WHAT TO WORK ON
In the entries that follow, which lines hold the string "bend"? List them.

Segment Start: GIVEN DATA

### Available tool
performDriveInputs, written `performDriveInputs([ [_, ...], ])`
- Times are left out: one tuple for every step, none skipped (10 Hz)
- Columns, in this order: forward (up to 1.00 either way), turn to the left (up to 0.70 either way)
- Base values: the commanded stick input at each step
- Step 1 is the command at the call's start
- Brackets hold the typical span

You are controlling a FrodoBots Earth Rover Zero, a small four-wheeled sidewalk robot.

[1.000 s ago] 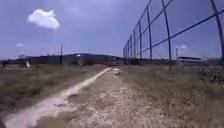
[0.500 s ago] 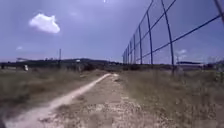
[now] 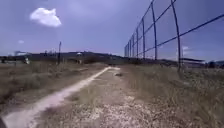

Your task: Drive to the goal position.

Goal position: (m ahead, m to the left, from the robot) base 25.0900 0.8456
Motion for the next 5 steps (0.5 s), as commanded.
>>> performDriveInputs([
  [0.7,0.0],
  [0.7,0.0],
  [0.7,0.0],
  [0.7,0.0],
  [0.7,0.0],
])
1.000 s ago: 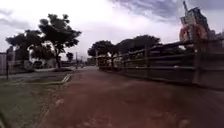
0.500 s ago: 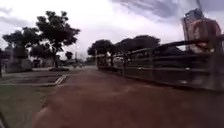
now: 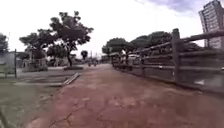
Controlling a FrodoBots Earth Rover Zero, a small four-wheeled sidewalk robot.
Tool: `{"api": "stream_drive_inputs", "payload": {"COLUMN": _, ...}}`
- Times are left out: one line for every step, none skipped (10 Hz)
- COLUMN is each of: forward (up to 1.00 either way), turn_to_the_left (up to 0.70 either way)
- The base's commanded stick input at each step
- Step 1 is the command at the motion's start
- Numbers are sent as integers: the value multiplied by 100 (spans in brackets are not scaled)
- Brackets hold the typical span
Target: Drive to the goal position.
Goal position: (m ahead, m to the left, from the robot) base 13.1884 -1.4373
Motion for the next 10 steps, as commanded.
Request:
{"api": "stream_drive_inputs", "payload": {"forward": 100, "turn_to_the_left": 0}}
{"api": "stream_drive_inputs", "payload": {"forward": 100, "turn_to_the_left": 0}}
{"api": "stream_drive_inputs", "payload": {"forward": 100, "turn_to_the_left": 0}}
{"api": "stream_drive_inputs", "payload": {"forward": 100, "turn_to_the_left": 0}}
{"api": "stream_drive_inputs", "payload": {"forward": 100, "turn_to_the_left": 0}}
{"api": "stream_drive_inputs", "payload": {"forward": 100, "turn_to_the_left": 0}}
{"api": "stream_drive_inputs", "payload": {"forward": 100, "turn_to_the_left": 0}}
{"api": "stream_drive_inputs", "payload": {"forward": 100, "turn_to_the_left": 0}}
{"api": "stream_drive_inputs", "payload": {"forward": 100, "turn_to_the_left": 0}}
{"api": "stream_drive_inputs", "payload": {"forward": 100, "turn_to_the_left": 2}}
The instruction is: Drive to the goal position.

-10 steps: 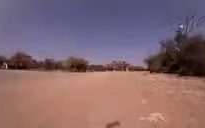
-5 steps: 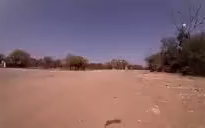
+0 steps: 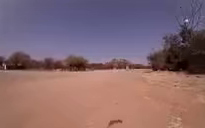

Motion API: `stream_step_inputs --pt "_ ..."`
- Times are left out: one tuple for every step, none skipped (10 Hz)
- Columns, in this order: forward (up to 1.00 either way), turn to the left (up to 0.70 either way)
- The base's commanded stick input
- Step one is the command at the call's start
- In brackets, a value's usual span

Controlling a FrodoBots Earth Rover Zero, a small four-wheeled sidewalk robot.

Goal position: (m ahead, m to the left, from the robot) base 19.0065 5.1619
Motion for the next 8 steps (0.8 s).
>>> stream_step_inputs --pt "1.00 0.02" --pt "1.00 0.02" --pt "1.00 0.02" --pt "1.00 0.02" --pt "1.00 0.02" --pt "1.00 0.02" --pt "1.00 0.02" --pt "1.00 0.02"
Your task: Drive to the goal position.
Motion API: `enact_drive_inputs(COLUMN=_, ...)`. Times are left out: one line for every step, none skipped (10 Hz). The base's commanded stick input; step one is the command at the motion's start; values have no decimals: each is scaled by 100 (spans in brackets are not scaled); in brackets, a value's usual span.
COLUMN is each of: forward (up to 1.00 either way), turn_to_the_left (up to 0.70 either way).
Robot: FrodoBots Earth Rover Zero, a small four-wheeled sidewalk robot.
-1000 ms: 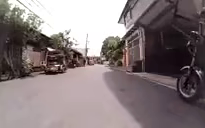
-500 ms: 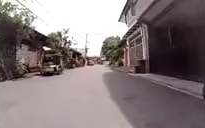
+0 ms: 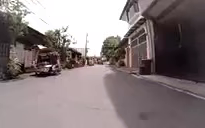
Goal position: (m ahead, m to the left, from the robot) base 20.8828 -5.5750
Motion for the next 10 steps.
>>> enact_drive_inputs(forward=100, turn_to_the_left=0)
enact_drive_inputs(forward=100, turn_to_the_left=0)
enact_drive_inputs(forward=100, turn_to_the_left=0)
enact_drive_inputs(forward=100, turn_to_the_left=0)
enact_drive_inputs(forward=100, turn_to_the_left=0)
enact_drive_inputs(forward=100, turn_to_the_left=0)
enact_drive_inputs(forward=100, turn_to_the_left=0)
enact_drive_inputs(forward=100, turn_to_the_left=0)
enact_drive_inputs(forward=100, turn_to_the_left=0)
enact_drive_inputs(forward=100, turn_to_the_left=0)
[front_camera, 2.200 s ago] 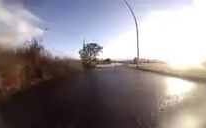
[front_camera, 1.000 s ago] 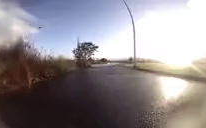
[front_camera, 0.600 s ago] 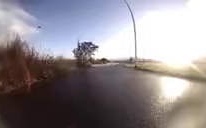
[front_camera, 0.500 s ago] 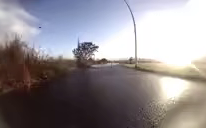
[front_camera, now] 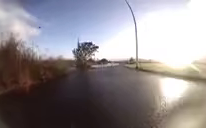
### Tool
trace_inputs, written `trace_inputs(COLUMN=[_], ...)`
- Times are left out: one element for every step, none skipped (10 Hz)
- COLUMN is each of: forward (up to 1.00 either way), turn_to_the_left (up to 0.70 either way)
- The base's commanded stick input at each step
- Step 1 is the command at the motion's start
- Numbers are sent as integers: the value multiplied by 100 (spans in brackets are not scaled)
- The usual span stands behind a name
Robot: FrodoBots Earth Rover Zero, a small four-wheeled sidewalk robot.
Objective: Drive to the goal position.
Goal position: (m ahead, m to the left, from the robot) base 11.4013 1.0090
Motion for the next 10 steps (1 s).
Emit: trace_inputs(forward=[45, 45, 45, 45, 45, 45, 45, 45, 45, 45], turn_to_the_left=[0, 0, 0, 0, 0, 0, 0, 0, 0, 0])
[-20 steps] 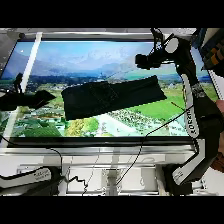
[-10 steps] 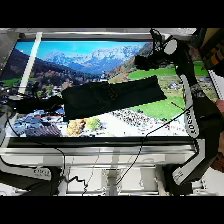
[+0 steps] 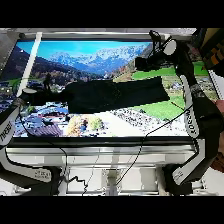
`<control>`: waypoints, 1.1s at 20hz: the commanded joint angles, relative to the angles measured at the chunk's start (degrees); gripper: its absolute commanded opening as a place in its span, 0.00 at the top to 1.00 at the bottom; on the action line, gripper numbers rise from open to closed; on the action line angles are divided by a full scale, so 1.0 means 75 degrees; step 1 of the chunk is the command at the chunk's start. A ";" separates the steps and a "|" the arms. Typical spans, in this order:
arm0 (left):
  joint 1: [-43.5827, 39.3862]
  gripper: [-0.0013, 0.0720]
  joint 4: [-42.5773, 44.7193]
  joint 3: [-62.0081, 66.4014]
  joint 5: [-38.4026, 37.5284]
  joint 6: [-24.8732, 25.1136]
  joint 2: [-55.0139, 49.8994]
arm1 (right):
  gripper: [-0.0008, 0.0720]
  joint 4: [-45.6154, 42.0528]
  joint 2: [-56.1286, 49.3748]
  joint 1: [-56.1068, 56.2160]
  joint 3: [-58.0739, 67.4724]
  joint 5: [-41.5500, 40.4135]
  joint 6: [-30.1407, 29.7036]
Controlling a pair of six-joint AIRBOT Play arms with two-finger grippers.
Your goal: Fold the clothes and pants, and hang the long-sleeved shirts on hangers.
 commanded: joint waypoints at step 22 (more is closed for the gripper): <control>-0.1230 0.90 0.2189 0.2291 -0.0985 -0.1384 0.2780 | 0.96 0.1087 -0.1282 0.3042 -0.1486 -0.2503 0.0329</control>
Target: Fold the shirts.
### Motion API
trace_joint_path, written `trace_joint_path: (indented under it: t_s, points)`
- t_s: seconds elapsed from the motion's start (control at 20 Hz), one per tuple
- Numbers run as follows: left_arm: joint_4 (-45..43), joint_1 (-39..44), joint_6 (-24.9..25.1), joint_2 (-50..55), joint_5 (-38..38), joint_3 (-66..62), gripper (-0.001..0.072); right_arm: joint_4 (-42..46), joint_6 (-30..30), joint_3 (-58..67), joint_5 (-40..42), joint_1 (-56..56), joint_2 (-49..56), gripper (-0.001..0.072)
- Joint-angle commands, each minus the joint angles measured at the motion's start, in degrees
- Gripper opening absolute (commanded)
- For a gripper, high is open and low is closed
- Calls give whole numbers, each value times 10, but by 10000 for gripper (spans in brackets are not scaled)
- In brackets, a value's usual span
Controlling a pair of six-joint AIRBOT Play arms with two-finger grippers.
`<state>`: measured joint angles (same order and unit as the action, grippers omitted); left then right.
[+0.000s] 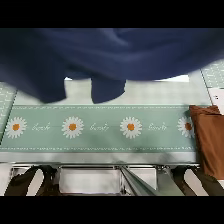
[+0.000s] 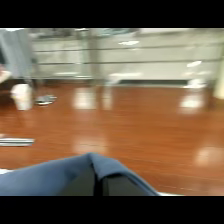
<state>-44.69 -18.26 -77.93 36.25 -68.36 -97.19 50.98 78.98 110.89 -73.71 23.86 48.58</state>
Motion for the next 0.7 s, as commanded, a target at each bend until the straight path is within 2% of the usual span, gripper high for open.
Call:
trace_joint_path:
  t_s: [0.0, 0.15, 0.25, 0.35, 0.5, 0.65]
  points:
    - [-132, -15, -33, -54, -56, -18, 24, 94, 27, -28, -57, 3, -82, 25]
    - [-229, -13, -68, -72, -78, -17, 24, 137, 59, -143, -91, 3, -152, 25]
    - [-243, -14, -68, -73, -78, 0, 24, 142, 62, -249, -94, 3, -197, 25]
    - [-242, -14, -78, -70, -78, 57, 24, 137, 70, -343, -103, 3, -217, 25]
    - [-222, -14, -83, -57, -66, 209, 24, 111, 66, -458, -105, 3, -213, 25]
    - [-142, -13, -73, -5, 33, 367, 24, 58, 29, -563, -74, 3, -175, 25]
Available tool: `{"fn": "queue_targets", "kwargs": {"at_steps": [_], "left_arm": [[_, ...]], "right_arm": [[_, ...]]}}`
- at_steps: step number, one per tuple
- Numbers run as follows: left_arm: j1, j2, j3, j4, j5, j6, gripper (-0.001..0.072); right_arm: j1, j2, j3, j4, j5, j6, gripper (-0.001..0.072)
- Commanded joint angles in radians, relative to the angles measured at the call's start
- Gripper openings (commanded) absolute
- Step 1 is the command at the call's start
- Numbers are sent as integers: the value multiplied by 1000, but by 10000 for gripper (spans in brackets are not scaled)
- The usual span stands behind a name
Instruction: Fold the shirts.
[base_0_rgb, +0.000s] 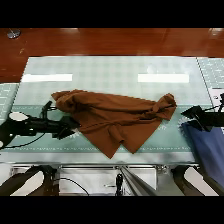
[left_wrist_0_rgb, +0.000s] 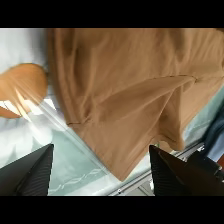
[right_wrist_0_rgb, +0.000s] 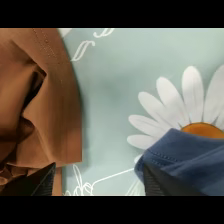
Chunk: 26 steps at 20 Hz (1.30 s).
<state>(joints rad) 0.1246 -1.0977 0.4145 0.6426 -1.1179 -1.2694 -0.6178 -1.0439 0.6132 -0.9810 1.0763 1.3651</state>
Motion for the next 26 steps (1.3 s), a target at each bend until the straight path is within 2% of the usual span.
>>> {"fn": "queue_targets", "kwargs": {"at_steps": [1, 6, 7, 8, 9, 12, 20, 25, 26], "left_arm": [[-164, -33, -15, -27, 154, -77, 705], [-321, -51, -10, -126, 436, -87, 702], [-354, -51, -2, -143, 480, -86, 660], [-377, -52, 9, -143, 498, -86, 439], [-388, -52, 21, -142, 499, -84, 19], [-391, -51, 48, -142, 497, -40, 20], [-391, -51, 58, -142, 470, -40, 20], [-391, -51, 58, -142, 454, -41, 20], [-391, -51, 58, -142, 444, -41, 20]], "right_arm": [[-1, 2, -9, 22, -3, -17, 621], [17, 0, -9, 21, -4, -18, 621], [37, -3, -9, 21, -6, -18, 621], [62, -5, -9, 22, -14, -17, 621], [88, -9, -9, 21, -33, -17, 621], [137, -36, -8, 26, -99, 28, 621], [142, -240, 116, 96, -92, 16, 621], [257, -352, 167, 110, -162, 53, 619], [278, -370, 181, 108, -164, 57, 565]]}}
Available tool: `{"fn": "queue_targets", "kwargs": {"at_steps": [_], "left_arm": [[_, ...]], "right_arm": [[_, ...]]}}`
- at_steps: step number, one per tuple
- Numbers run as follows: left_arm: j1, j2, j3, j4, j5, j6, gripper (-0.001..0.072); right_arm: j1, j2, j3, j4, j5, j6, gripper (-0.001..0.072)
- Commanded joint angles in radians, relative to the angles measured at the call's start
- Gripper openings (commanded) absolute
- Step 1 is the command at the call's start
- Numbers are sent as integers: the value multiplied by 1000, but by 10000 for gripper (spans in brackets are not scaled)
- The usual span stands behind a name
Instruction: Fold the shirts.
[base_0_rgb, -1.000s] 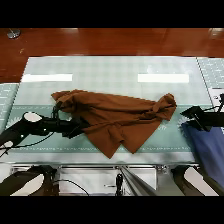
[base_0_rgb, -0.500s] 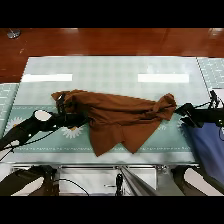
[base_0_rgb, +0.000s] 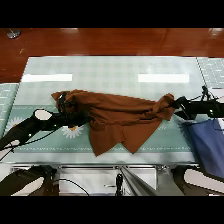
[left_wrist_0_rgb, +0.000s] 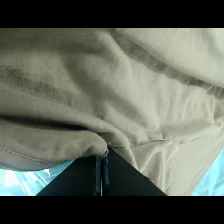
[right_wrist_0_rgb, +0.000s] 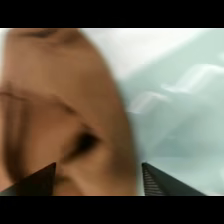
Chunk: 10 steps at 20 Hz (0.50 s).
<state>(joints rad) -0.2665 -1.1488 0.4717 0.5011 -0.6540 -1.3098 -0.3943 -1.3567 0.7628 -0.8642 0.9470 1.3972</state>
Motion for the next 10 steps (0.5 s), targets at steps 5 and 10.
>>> {"fn": "queue_targets", "kwargs": {"at_steps": [5, 10], "left_arm": [[27, 3, 63, 0, -103, 25, 20], [241, 98, 491, -1, -237, 72, 19]], "right_arm": [[111, -73, 117, -12, 16, -23, 24], [118, 6, 536, 1, 252, -27, 21]]}}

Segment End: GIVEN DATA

REPLY TO THE EXERCISE
Motion for the next 0.7 s, as commanded, a target at each bend until the straight path is within 2% of the usual span, gripper high for open.
Motion for the next 26 steps (1.3 s), a target at each bend until the straight path is within 2% of the usual span.

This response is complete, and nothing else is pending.